Forget for a moment what is happening in Venezuela today. Concentrate on a single fact, a single number looking towards the future, Venezuela’s population grew last year by 480,000 people (The net of 580,000 births and 120,000 deaths). it is a daunting task to think about how to provide for these newly arrived Venezuelans in the years ahead, without even worrying of solving the problems that already exist.
I try to think about it in three different dimensions: When you read what the average Venezuelan wants out of life or expects out of its Government, there are three general priorities that motivate them politically: Hope, purchasing power and quality of life. Hugo Chavez has been able to provide lots of hope, a slight improvement in purchasing power which is now going to go below what it was when he became President, but he has failed miserably on improving quality of life.
It looks as if, with or without Chavez, it is only hope that can once again improve for the average Venezuelan in the next ten years. Improving the rest, even if you just focus in the newly born, represents a daunting task.
Take housing as an example. Providing housing to those 500,000 kids per year in the next four years will require half a million new homes if we assume two kids per family and two parents. Half a million homes is half the homes built in Venezuela by the Government ever since such programs exist. There are only 3.7 million formally built homes in Venezuela.
Well, building 125,000 homes per year, which I reiterate, would only provide homes for the newly born and their parents, is far above the maximum number Chavez has been able to build in any of his eleven years (27,000 housing units) and even above the maximum (98,000 units) built in any of the ten years preceding him.
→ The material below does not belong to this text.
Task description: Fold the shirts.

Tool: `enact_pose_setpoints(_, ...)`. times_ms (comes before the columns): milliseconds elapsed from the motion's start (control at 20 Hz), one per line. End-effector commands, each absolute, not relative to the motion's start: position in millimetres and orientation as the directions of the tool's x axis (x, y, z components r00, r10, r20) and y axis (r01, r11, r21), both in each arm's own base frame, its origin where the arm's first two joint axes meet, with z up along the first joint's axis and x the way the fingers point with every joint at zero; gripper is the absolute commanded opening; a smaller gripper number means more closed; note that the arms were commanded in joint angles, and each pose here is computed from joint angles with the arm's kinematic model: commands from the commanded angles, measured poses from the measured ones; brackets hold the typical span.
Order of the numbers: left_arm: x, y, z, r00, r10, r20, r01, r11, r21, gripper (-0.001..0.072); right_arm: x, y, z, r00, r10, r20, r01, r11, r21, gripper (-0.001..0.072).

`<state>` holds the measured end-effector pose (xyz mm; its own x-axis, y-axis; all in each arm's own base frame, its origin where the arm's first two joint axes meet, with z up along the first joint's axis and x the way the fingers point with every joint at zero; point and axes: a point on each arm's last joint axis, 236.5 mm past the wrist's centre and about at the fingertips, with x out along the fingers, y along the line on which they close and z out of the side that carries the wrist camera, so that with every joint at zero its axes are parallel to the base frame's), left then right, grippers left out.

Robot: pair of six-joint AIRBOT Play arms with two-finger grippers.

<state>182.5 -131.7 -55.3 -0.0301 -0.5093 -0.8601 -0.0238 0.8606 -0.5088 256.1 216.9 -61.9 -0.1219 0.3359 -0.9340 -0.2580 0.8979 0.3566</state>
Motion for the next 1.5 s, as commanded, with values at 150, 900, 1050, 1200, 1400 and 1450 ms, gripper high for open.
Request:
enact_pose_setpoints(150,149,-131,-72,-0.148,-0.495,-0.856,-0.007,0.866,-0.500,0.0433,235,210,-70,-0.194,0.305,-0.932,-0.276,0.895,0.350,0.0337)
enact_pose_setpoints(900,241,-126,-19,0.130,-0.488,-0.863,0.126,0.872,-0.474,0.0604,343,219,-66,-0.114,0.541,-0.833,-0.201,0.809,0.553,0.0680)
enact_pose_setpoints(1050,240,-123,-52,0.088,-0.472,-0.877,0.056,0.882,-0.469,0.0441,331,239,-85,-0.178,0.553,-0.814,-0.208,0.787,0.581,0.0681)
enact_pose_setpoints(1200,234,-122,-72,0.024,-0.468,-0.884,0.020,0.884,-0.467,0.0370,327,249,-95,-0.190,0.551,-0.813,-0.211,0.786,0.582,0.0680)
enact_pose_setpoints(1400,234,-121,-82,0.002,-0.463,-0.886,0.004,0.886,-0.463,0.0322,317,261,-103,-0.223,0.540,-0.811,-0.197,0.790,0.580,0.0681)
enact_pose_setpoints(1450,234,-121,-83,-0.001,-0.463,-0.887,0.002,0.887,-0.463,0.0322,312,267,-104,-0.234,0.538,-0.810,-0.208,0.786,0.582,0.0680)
Thus, providing housing to these new Venezuelans is way above the organizational capabilities this country has had in the recent decades and the ability to even build them may been seriously compromised by the nationalization of the cement companies (to say nothing of the lack of electricity to generate the steel beams used in Venezuelan construction.
But note that there is already a shortage of 2.5 million housing units in the country,thus, even beginning to attack the problem is quite a task.
But is it? Coincidentally, there is an interview with one of the architects from a group that proposed to Chavez how to remedy the housing problem with a ten year US$ 30 billion program which seemed impossible to finance in 2000. They lasted two years in the constant shuffle that Chavez applies to his Cabinet and managers, as well as the fact that their program was completely decentralized. Add to that economic interests from the Capitalist, the socialists and the Bolibourgeois and the program went away faster than Chavista Justice acts on cases involving their enemies.
So, housing looks really tough.
Let’s consider purchasing power. Despite the biggest oil boom in the country’s history with oil prices increasing eight fold in the last eleven years, purchasing power improvements in the first ten years were only marginal and economists are predicting that the average Venezuelan will actually lose all those gains before the end of the year. Back to 1998 in a puff! Not pretty!
So, simple rules about growth in income break down in Venezuela because of The Devil’s Excrement. It is not a problem that the Venezuelan economy or oil prices would have to grow by 2% to accommodate the 480,000 new Venezuelans, the problem is that in the absence of a National Plan, with sound priorities like getting rid of military spending to benefit the people and the need for oil production to increase, Venezuelans will be poorer and poorer in the next few years. Politicians will be able to offer hope, but not much more which is real.
Unless, you could agree on four or five National priorities, a pact among political contenders that Housing, Oil, Education and infrastructure have to be taken out of the political diatribe.
Which simply sounds far fetched, if not impossible.
I could go on and on. You could take the electric problem, which takes knowledge, planning and money, or the crime problem, which takes knowledge, planning and money, or the education problem which takes ditto. Those half a million Venezuelans represent a daunting task and a challenge, which politicians in either side of the spectrum seem to be far from even attempting to address.
But ever since I realized that there will be half a million new Venezuelans every year going forward, that number has been giving me nightmares.